▶ What to produce
Take the data that follows and retype it word for word.

▶ Given data
◆ ◆ ◆ ◆ ◆ ◆ ◆
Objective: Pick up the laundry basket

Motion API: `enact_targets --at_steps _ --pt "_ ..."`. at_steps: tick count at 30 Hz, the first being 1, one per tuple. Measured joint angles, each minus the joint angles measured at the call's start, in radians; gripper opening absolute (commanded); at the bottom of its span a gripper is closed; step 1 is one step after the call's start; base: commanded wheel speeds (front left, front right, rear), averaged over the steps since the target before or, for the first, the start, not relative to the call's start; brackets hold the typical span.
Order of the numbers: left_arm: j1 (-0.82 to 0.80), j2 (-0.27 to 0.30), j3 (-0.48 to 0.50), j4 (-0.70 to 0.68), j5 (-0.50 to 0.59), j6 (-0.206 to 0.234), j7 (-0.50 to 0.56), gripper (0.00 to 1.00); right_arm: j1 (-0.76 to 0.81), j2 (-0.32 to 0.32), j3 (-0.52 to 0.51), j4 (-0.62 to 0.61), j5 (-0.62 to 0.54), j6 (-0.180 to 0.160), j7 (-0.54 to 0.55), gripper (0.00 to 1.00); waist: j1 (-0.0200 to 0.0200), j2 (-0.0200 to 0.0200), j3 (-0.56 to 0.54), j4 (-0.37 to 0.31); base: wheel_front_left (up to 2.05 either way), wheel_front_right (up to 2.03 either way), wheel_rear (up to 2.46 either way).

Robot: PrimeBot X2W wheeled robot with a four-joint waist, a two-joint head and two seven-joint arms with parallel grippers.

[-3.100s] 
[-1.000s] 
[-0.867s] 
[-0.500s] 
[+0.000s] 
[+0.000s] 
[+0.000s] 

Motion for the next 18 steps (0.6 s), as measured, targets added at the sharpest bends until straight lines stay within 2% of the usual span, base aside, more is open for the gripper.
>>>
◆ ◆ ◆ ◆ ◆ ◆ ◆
▶ Solved problem
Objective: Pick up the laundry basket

Motion API: `enact_targets --at_steps _ --pt "_ ..."`. at_steps: tick count at 30 Hz, the first being 1, one per tuple. Measured joint angles, each minus the joint angles measured at the call's start, in radians; gripper opening absolute (commanded); at the bottom of its span a gripper is closed; step 1 is one step after the call's start; base: commanded wheel speeds (front left, front right, rear), averaged over the steps since the target before or, for the first, the start, not relative to the call's start; brackets hold the typical span.
Order of the numbers: left_arm: j1 (-0.82 to 0.80), j2 (-0.27 to 0.30), j3 (-0.48 to 0.50), j4 (-0.70 to 0.68), j5 (-0.50 to 0.59), j6 (-0.206 to 0.234), j7 (-0.50 to 0.56), gripper (0.00 to 1.00); right_arm: j1 (-0.76 to 0.81), j2 (-0.32 to 0.32), j3 (-0.52 to 0.51), j4 (-0.62 to 0.61), j5 (-0.62 to 0.54), j6 (-0.180 to 0.160), j7 (-0.54 to 0.55), gripper (0.00 to 1.00); waist: j1 (-0.0200 to 0.0200), j2 (-0.0200 to 0.0200), j3 (-0.56 to 0.54), j4 (-0.37 to 0.31); base: wheel_front_left (up to 2.05 either way), wheel_front_right (up to 2.03 either way), wheel_rear (up to 2.46 either way).

Robot: PrimeBot X2W wheeled robot with a four-joint waist, a two-joint head and two seven-joint arms with parallel grippers.

[-3.100s] 
[-1.000s] 
[-0.867s] 
[-0.500s] 
[+0.000s] 
[+0.000s] 
[+0.000s] 

Motion for the next 18 steps (0.6 s), as measured, targets added at the sharpest bends until straight lines stay within 2% of the usual span, base aside, more is open for the gripper.
>>>

This response contains the complete answer.